> _ASSIGNED TASK_
Scan the data below and copy each line where "edges" occurs.

> _DATA TO EXAMINE_
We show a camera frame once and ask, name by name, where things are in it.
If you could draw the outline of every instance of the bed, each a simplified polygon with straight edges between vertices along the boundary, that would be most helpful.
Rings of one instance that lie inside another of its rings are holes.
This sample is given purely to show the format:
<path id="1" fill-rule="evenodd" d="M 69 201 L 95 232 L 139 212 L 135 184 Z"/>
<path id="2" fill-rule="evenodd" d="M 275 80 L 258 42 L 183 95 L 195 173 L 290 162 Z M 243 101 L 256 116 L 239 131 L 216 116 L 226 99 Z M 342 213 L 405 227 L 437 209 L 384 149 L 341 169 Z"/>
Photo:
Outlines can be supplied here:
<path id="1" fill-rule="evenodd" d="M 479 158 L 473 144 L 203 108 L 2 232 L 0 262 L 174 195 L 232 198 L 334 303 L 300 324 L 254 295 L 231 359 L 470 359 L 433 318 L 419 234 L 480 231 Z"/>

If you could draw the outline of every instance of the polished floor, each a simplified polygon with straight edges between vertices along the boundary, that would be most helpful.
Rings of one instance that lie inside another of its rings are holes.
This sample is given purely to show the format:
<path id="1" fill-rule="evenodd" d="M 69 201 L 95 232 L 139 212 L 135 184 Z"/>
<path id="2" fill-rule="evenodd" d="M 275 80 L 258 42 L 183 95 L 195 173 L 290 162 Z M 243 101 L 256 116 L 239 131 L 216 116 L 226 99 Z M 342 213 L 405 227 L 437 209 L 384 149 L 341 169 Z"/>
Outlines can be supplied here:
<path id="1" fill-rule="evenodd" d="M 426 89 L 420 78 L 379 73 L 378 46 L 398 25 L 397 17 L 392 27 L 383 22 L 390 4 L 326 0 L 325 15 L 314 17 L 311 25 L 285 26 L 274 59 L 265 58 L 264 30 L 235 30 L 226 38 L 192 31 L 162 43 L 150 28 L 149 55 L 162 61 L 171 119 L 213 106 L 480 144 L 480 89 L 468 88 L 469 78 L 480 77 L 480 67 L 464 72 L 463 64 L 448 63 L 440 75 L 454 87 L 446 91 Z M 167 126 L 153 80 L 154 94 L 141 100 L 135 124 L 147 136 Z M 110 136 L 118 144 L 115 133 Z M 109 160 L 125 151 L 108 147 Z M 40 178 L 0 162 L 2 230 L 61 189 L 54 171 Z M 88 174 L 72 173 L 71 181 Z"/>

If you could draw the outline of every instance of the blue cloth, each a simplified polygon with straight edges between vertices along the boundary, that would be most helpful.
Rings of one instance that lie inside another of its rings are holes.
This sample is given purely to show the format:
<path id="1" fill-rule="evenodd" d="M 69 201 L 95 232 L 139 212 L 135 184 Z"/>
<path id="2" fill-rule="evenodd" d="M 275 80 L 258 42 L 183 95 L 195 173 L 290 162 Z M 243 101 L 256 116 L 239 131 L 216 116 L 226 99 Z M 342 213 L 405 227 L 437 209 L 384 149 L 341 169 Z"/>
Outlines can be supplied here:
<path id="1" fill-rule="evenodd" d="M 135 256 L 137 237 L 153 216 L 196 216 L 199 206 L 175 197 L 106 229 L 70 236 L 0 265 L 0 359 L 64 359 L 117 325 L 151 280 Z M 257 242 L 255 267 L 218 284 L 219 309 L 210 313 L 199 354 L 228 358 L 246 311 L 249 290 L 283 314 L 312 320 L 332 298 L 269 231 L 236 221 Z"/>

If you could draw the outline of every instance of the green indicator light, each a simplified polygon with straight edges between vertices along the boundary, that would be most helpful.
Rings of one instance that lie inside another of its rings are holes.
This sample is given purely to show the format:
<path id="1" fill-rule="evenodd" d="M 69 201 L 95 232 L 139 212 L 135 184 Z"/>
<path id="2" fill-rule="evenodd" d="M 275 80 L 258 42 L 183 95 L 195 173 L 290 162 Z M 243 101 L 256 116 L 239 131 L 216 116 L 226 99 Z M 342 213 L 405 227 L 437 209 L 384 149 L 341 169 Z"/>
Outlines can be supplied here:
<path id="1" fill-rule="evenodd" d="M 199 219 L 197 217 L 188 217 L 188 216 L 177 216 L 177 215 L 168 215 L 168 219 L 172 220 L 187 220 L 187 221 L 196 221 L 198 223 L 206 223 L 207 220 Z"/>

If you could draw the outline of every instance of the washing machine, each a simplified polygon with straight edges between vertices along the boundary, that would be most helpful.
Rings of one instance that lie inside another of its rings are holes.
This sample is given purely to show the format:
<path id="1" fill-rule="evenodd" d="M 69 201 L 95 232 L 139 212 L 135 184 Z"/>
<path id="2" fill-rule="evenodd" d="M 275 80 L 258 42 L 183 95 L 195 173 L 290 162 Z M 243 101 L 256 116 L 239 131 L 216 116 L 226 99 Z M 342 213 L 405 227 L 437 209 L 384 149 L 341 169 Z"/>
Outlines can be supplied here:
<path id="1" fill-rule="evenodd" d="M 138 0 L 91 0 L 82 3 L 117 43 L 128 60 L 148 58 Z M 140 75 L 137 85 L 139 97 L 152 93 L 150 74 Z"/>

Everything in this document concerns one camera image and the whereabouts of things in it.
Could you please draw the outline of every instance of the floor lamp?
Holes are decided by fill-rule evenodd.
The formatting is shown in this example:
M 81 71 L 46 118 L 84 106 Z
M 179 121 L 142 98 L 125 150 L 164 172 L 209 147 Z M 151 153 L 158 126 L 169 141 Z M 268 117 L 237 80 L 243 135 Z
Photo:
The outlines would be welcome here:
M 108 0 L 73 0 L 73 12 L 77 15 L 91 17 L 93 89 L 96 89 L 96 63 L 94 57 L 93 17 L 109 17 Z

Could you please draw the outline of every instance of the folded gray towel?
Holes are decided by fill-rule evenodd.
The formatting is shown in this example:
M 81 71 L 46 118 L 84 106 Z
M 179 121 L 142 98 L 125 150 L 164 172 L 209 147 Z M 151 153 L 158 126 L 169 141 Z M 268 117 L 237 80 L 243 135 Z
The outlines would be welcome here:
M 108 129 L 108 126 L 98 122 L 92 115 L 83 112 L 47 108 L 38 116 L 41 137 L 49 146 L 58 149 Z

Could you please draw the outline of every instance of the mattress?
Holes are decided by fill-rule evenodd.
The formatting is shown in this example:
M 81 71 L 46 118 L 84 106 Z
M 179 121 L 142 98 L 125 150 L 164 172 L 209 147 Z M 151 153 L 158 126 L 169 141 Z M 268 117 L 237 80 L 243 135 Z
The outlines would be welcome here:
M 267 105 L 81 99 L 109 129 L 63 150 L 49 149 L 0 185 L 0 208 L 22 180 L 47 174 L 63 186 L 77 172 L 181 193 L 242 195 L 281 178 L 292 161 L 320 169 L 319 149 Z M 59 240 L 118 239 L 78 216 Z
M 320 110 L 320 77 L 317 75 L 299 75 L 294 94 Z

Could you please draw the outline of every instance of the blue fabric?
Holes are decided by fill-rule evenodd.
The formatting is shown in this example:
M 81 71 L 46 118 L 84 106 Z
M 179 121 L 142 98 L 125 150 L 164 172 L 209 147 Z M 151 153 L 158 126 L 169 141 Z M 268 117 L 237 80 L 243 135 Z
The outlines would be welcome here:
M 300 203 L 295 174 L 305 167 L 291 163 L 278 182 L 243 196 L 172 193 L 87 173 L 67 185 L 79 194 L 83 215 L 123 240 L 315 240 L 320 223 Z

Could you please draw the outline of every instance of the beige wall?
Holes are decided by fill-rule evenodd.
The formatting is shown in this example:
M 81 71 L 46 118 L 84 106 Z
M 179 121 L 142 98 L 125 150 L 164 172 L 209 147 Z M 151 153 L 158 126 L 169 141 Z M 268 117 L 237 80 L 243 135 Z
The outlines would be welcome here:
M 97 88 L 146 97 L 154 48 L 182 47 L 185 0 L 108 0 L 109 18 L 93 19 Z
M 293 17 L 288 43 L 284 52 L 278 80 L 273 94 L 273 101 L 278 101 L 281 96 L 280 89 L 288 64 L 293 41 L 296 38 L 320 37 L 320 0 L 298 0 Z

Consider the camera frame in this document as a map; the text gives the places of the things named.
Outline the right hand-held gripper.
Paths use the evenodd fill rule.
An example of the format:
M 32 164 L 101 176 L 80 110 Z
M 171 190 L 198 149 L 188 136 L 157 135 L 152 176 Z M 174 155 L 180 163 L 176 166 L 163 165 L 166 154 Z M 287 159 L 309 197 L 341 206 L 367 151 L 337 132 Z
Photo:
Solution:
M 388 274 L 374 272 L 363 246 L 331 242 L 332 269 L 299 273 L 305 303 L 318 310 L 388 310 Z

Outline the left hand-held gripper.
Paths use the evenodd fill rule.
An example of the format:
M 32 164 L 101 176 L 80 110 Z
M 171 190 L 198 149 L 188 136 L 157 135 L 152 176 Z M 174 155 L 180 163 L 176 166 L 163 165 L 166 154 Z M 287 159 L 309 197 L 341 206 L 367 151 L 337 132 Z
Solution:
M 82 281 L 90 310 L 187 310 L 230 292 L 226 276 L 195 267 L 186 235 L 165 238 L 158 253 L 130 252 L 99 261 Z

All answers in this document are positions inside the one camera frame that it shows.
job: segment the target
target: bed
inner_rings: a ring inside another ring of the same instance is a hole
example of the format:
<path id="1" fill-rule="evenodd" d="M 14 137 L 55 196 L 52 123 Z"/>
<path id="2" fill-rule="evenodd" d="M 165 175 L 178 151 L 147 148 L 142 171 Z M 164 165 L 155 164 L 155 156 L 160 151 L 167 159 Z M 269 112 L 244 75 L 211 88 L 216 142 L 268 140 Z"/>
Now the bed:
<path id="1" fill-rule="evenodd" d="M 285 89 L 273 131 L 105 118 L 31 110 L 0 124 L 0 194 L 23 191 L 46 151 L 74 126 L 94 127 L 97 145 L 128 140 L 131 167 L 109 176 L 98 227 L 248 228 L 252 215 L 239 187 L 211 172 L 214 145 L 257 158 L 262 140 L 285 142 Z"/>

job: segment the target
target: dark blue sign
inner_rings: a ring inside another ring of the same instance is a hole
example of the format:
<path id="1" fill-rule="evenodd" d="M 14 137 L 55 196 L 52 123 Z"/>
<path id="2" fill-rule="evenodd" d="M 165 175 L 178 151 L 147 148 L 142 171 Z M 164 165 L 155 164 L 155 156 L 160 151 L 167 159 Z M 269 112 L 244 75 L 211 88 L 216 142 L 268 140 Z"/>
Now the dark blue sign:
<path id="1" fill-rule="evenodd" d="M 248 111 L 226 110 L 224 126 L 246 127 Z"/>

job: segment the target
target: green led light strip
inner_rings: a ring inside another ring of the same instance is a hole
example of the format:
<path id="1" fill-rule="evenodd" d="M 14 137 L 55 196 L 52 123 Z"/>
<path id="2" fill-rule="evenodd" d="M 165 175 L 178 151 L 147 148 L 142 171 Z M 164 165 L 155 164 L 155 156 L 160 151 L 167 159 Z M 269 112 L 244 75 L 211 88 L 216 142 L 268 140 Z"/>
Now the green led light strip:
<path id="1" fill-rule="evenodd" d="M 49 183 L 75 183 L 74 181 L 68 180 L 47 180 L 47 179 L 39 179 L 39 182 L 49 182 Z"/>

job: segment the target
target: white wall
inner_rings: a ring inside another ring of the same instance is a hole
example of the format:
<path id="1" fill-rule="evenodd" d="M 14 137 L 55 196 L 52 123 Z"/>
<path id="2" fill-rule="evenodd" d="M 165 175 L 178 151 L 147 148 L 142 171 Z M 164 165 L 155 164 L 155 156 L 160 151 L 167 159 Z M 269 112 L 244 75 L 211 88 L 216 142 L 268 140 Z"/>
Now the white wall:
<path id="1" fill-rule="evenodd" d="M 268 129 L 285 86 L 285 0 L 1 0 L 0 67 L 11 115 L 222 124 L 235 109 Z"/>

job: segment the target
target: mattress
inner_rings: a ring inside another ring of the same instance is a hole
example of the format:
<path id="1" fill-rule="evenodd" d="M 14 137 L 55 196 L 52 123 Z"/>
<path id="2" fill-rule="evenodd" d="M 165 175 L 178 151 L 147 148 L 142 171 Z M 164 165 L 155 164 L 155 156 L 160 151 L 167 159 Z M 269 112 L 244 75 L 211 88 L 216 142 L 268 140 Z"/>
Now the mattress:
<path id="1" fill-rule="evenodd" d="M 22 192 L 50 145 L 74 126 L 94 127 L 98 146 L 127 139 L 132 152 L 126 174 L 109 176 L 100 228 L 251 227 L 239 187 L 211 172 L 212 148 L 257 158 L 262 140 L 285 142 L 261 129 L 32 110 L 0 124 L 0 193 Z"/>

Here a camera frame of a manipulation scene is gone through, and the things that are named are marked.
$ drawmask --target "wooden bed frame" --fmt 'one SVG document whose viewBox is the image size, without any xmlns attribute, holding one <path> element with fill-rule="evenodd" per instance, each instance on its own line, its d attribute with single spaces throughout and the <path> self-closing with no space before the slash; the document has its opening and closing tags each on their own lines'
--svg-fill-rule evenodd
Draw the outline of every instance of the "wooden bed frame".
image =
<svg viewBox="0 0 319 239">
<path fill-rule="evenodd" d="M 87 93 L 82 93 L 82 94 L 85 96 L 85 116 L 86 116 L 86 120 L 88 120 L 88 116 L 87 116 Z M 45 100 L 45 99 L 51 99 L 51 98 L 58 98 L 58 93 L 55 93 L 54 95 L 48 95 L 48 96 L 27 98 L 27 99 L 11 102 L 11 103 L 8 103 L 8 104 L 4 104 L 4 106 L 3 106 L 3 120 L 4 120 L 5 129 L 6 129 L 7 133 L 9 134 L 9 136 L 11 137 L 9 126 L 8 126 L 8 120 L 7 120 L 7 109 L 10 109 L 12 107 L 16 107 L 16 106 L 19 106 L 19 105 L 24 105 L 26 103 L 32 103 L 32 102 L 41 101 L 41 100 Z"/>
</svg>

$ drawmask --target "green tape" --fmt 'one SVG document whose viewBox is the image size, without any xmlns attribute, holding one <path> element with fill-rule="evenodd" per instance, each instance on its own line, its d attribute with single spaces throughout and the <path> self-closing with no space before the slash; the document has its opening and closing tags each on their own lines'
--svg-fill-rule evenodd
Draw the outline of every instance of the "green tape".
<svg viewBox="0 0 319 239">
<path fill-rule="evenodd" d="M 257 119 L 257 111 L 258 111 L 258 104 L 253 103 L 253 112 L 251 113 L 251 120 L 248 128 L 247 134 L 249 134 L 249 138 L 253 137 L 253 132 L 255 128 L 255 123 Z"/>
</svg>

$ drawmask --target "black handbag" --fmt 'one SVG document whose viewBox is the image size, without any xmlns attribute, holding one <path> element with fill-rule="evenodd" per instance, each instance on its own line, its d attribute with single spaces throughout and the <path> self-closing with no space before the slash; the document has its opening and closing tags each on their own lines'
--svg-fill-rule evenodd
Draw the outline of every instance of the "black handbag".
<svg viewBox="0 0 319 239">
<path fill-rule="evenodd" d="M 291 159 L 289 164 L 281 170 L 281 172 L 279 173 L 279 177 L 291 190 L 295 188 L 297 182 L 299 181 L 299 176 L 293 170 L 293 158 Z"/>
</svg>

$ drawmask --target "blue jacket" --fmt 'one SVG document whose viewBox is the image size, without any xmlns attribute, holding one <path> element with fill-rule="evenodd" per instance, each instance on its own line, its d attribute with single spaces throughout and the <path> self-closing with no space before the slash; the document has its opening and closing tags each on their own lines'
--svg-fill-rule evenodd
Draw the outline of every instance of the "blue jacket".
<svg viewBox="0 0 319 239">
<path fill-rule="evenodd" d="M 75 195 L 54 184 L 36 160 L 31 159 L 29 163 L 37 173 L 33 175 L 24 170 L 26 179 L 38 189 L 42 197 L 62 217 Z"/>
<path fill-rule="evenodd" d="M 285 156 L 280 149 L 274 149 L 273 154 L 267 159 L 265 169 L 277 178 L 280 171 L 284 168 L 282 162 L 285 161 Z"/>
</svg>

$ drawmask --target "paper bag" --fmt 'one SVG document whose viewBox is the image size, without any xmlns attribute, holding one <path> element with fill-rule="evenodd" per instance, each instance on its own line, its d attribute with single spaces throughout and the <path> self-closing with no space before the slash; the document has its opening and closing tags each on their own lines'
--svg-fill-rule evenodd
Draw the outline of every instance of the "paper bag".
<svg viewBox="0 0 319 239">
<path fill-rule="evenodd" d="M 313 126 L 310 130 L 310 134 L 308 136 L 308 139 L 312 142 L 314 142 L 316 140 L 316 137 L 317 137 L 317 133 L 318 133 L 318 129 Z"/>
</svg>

> _WRITTEN ANSWER_
If you could draw the outline of every instance of the bed, each a simplified polygon with straight edges between vertices along the boundary, that would be most helpful.
If you could draw the outline of every instance of the polished floor, each a simplified polygon with straight edges between vertices along the boundary, that would be most helpful.
If you could draw the outline of every instance of the blue cloth, each a simplified polygon with straight edges between vertices along the boundary, that would be most helpful.
If you could draw the outline of every instance of the green indicator light, each a simplified polygon with straight edges between vertices along the boundary, that would be most helpful.
If you could draw the outline of every instance of the washing machine, each a simplified polygon with straight edges between vertices along the boundary, that would be most helpful.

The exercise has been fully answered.